Comparaison n’est, certes, pas raison et les rapprochements analogiques cèlent aussi leurs propres limites. Nonobstant, pour mieux éclairer le phénomène Macron, il n’est pas inopportun de rappeler celui de son prédécesseur putatif, l’étrangleur ottoman mieux connu sous le nom d’Édouard Balladur.

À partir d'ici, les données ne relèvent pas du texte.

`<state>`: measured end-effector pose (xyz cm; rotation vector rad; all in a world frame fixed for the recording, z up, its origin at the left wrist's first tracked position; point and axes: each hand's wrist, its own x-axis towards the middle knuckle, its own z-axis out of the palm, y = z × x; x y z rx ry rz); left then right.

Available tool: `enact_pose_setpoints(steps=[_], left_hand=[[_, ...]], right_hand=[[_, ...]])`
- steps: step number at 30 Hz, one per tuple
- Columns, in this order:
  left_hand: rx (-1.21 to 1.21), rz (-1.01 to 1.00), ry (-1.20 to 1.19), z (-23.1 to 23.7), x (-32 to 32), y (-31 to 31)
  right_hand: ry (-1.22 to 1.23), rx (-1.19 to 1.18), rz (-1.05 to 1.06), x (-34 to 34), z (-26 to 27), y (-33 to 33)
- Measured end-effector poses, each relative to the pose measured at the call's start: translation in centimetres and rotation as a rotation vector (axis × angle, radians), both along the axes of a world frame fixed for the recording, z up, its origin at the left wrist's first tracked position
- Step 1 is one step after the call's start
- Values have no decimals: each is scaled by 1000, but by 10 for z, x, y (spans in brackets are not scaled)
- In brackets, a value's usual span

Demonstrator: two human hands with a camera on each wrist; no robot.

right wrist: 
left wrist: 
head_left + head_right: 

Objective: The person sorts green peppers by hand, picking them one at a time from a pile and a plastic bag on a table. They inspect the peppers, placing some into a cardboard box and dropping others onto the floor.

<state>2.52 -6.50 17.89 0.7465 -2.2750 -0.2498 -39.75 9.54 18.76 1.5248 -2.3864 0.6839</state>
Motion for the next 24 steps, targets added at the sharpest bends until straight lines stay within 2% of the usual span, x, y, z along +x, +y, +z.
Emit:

Car lui aussi voulait « faire bouger les lignes » et rassembler les « réformistes » des « deux rives ». Assez « social » pour complaire à la gauche et suffisamment « libéral » pour rassurer la droite. Ainsi, oint par la majeure partie des médias de l’époque, renforcé par des soutiens issus du troupeau des égarés en quête de notoriété ou d’investiture législative, il était désigné vainqueur dès le premier tour de l’élection présidentielle par le quotidien vespéral de référence, Le Monde.
Ce qui le fit trébucher ? Une trop grande assurance, une campagne des plus brouillonnes et la gaffe d’un certain Nicolas Sarkozy, assurant alors qu’Édouard Balladur était fort « d’une coalition allant du CDS [les centristes d’alors, menés par Pierre Méhaignerie, NDLR] jusqu’au FN ». Quelques jours plus tard, la balladuromania médiatique s’inversa ; tout d’abord par une sévère une du défunt mensuel Globe, alors financé par Pierre Bergé, puis une « Chiracomania », à l’origine initiée en première page du Parisien par le même Pierre Bergé.

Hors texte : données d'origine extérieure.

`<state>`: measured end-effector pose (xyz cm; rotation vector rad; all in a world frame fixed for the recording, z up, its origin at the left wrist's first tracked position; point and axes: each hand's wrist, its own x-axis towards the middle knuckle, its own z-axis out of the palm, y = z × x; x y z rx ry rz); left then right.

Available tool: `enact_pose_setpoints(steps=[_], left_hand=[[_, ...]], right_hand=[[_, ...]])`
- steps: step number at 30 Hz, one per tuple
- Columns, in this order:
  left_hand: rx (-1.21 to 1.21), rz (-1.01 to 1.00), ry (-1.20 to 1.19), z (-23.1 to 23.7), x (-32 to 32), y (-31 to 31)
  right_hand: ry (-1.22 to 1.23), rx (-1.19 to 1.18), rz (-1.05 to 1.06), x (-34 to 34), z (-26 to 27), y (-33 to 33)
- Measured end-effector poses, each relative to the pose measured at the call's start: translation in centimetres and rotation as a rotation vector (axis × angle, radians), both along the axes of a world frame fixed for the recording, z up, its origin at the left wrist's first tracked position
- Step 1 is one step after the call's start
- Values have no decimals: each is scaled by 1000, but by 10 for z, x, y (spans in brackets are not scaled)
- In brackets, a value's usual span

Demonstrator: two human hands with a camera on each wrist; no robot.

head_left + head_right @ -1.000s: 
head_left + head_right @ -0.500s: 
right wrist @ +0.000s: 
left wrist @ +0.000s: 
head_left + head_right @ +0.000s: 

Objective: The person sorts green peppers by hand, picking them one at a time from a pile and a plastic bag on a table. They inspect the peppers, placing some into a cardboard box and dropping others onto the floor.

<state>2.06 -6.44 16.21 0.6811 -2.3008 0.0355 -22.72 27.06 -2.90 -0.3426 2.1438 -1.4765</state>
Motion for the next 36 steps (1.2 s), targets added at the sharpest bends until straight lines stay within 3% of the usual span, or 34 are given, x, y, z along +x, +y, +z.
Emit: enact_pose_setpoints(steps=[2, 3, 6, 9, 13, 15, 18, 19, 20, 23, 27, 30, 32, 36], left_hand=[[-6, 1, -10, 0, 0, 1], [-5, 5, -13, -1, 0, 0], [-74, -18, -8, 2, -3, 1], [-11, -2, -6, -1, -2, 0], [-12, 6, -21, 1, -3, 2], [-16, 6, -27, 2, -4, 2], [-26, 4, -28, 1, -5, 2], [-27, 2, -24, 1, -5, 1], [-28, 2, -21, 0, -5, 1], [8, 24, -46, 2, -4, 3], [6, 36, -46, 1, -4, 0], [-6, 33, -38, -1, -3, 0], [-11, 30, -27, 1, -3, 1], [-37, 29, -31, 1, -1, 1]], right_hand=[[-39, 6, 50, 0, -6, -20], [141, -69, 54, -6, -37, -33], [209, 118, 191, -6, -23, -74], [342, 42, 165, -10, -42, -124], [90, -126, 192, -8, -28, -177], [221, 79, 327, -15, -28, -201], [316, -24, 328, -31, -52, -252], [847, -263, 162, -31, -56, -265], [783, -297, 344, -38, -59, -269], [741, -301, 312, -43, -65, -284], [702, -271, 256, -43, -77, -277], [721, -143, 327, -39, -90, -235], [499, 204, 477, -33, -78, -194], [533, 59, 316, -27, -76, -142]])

En ce domaine, Emmanuel Macron paraît avoir retenu la leçon et, pour une fois, semble réfléchir avant de parler. Il est vrai que, contrairement à Balladur, qui bénéficiait, on l’a dit, du soutien des médias dominants, ces derniers sont aujourd’hui autrement mieux verrouillés. Et pourtant…
Libération ne doit sa survie qu’au bon vouloir financier de Patrick Drahi – quelle ironie pour le journal maoïste fondé par Serge July, sauvé par François Mitterrand et cette social-démocratie européiste à juste titre honnie, avant de se faire racheter par la banque Rothschild pour, ensuite, tomber dans l’escarcelle de cette insubmersible arsouille –, mais il existe encore des journalistes qui, à défaut d’être irréductibles, font encore preuve de quelque trace d’esprit frondeur.

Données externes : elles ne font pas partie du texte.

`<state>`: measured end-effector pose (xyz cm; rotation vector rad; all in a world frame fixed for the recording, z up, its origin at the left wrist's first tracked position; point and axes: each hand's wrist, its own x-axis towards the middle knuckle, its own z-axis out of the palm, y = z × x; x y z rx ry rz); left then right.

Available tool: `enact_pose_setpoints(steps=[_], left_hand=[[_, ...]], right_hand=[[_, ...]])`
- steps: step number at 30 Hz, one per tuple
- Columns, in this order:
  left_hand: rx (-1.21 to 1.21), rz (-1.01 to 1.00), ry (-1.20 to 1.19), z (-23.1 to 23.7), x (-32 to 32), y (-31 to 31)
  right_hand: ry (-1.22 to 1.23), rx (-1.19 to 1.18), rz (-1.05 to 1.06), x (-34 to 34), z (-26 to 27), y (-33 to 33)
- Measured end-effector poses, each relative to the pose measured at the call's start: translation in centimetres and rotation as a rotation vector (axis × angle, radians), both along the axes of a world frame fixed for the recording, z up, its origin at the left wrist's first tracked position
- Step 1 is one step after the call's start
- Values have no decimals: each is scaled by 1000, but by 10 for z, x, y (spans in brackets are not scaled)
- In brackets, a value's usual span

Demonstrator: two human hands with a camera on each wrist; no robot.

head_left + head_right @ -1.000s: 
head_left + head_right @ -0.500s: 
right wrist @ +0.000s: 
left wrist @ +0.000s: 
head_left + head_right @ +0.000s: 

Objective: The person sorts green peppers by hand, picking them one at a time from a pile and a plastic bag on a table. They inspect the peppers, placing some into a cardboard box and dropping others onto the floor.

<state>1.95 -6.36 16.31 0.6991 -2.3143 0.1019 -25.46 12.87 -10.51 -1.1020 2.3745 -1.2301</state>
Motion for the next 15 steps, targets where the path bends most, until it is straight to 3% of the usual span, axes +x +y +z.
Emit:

La preuve en est ce long papier recensant la prestation du candidat maison à « L’Émission politique » de ce jeudi dernier.
À mots couverts, le journaliste prend donc, en douce, acte de décès de toute forme de volontarisme économique ; ce qui signifie, si les mots ont encore un sens, que la gauche française a renoncé à la politique. Logique, Emmanuel Macron a montré le chemin. En marche !
En marche vers quoi ? Vers des ralliements tant opportunistes que folkloriques. Après Robert Hue, Jean-Michel Fauvergue, ancien patron du RAID, ralliement censé faire oublier le pas de deux d’une autre andouille galonnée, le général Bertrand Soubelet, gendarme un temps héros d’une droite portée sur le sabre et le goupillon, qui joue désormais les sous-préfets aux champs, non sans avoir prévenu : « Moi qui suis un homme d’autorité et qui ai toujours défendu mon pays, je ne vais pas laisser ces discours au Front national. Le FN s’en est emparé parce que les autres partis, avec leur lâcheté habituelle, les ont lâchés. Le FN, c’est comme la peste : dès qu’il dit quelque chose, on s’en éloigne… »
À partir d’un certain grade, il y a des officiers supérieurs qui devraient être interdits de toute forme d’activité politique. Ne serait-ce que par salubrité publique et pour éviter de faire rire trop fort nos enfants à l’heure du goûter, ou que Rika Zaraï, elle aussi militaire émérite, ne se sente venir sur le tard un destin présidentiel.